# Directions:
What is needed is the number of lines below that contain the word "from", with no other output.

>>>

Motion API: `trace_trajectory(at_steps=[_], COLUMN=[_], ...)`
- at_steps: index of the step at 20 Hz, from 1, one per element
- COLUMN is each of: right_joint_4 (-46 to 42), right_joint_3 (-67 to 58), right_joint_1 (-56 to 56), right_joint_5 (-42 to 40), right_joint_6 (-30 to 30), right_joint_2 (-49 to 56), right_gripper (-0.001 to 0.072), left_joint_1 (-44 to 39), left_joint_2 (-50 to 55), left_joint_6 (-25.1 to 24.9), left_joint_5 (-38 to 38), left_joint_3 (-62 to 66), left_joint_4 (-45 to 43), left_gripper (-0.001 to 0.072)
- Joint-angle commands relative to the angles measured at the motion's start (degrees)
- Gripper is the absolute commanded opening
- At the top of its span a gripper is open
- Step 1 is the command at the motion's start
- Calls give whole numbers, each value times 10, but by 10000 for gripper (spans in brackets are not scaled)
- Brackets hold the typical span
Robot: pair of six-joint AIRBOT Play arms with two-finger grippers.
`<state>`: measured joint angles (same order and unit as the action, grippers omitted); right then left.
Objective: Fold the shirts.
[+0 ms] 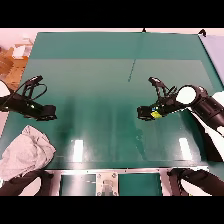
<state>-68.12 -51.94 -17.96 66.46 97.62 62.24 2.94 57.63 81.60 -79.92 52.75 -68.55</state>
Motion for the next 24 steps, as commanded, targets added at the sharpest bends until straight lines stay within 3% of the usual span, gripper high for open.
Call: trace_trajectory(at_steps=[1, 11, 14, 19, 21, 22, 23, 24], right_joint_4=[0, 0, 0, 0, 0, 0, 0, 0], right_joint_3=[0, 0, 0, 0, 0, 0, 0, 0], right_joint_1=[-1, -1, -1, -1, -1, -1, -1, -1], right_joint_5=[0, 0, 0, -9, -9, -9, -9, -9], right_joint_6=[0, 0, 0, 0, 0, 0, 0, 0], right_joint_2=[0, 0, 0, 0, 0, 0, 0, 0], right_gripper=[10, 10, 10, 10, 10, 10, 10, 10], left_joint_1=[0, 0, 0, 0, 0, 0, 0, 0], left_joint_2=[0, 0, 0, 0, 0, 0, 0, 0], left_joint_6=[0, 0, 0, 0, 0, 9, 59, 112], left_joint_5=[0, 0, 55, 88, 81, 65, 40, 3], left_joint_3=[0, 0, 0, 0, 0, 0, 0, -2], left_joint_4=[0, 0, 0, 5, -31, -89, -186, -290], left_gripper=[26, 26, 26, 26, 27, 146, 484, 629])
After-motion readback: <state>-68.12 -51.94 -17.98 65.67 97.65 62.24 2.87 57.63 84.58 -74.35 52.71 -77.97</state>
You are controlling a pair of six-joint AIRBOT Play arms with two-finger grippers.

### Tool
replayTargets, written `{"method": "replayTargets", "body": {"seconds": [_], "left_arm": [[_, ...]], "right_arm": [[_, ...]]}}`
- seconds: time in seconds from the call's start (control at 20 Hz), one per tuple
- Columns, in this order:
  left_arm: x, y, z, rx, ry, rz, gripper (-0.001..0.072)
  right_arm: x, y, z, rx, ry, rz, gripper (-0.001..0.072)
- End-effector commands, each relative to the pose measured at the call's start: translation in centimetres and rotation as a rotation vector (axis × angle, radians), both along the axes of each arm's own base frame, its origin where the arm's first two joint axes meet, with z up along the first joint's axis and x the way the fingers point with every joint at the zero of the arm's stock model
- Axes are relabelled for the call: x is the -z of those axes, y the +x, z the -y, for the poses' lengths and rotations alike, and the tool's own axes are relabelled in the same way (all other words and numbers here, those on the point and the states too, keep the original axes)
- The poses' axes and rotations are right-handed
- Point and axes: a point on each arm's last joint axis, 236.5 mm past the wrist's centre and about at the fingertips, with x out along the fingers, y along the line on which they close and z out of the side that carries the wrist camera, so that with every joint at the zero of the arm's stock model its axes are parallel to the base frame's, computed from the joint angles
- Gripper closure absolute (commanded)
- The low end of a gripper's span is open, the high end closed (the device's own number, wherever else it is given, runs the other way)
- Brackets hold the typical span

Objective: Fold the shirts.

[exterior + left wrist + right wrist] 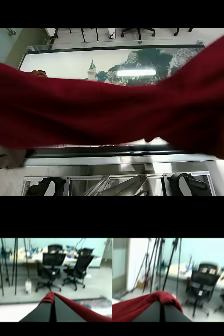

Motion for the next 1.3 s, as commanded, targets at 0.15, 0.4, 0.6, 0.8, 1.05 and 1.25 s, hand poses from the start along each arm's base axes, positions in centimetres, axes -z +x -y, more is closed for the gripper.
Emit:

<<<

# Exercise result:
4